Although Big Lake is just five miles long, it is the largest of the dozen or so ponds that glaciers created in the lower Mat-Su Valley. Man picked up where the ice left off, dredging waterways that connect Big Lake to several of its smaller siblings. You can explore this network’s 53-mile shoreline by powerboat, paddle-wheeler, or canoe. Tranquil waterside views are available from restaurants that front the lake.
5. Nancy Lake State Recreation Area
Back on Rte. 3, the drive curves northwest toward Willow. Shortly after crossing the train tracks at mile 66.5 (the Parks Highway parallels the Alaska Railroad), Rte. 3 intersects a spur road leading into Nancy Lake State Recreation Area. This swampy but scenic domain, covering nearly 23,000 acres, is studded with some 130 lakes.
Nancy Lake Parkway, the area’s gravel access road, meanders through forests of spruce, birch, and aspen inhabited by moose, black bears, and coyotes. Sandhill cranes have been known to perform their elaborate springtime courtship ritual within view of the road, and common loons often can be glimpsed on the canoe trail that stitches together 22 of the area’s lakes (canoes can be rented at the South Rolly Lake Campground).

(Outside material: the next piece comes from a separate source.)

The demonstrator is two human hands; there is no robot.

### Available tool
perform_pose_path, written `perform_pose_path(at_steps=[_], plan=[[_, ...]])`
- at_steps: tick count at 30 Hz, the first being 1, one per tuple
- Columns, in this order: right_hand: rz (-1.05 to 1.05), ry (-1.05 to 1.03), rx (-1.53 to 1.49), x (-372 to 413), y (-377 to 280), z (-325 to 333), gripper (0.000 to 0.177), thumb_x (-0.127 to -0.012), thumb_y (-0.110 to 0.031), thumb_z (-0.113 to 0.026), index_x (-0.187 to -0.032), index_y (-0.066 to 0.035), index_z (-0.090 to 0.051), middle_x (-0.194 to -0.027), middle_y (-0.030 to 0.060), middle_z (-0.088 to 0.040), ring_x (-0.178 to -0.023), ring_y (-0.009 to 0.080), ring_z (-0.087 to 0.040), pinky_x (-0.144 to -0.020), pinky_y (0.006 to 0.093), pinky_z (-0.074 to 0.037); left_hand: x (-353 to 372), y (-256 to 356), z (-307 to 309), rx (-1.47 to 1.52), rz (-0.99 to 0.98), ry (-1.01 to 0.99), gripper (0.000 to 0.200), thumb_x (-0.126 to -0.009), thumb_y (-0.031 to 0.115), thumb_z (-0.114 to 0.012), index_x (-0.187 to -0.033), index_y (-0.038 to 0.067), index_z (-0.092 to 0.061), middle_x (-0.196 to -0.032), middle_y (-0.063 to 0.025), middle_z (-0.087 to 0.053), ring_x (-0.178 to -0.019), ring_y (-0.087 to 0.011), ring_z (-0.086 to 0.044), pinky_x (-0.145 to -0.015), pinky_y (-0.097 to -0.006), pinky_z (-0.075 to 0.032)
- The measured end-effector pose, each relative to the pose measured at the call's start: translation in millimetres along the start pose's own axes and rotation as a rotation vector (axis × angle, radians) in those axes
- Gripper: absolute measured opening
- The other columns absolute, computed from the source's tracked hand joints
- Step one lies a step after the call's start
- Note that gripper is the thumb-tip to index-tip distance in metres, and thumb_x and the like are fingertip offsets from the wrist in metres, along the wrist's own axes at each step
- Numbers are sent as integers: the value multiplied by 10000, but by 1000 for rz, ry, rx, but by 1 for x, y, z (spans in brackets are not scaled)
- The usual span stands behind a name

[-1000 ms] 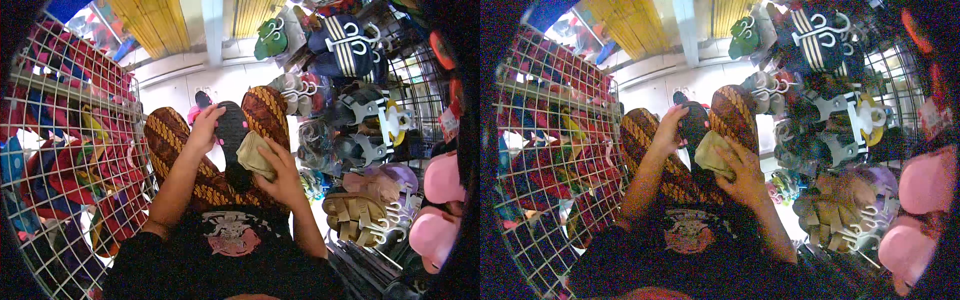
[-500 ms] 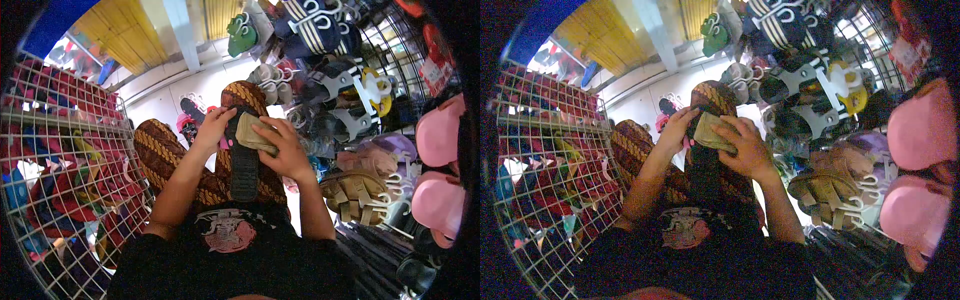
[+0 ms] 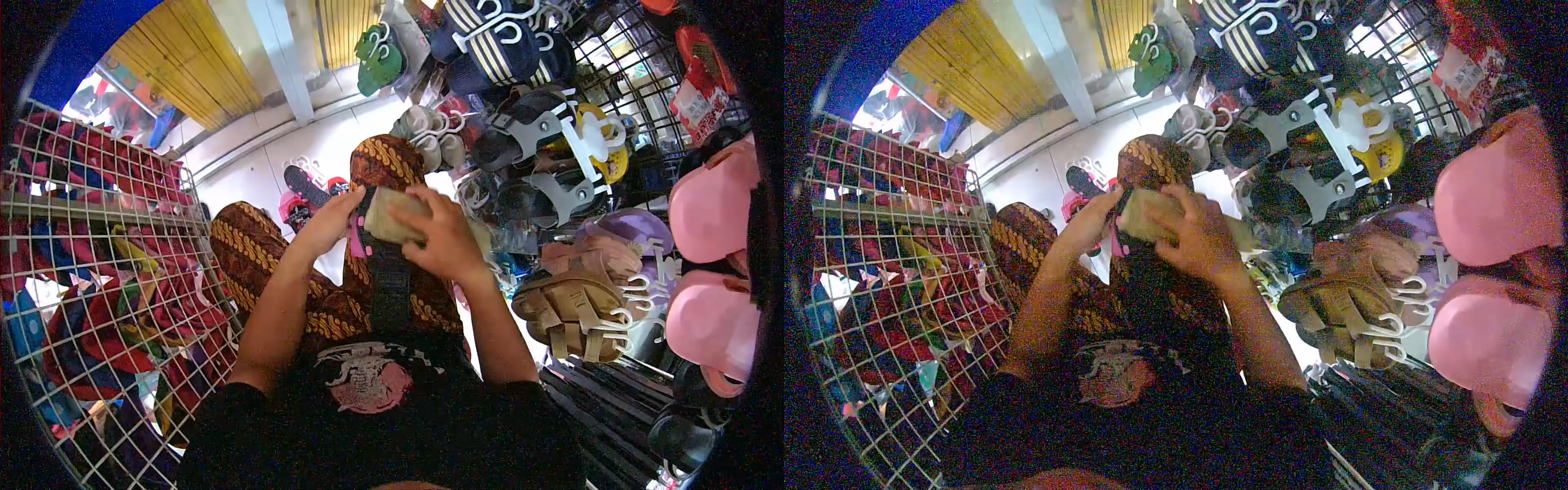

Returning to the highway, the drive passes through Willow, a lazy little town that almost became Alaska’s state capital during the 1970s, when a move from Juneau was considered but never carried out. Willow lost its shot at glory but held on to a more eternal claim to fame: it is here that travelers heading north on the Parks Highway often catch their first glimpse of mighty Mt. McKinley, which reigns supreme over the 600-mile-long Alaska Range.
During climbing season — May and June — mountain fever reaches its peak in Talkeetna, a town that serves as a springboard for expeditions to Mt. McKinley, some 60 miles to the northwest. Weather permitting, one of the best views of the mountain comes at mile 13 on the Talkeetna spur road, which branches northeast from the highway at mile 98.7.
At 20,320 feet high, Mt. McKinley is North America’s loftiest pinnacle. But what makes the mountain so daunting to scale is not its height but its climate. Thin air, frigid temperatures (even in summer), and winds gusting up to 150 miles per hour make McKinley’s upper reaches one of the most forbidding places on earth. In spite of such danger, about a thousand people per year try to reach its summit; in a good year, half of them succeed.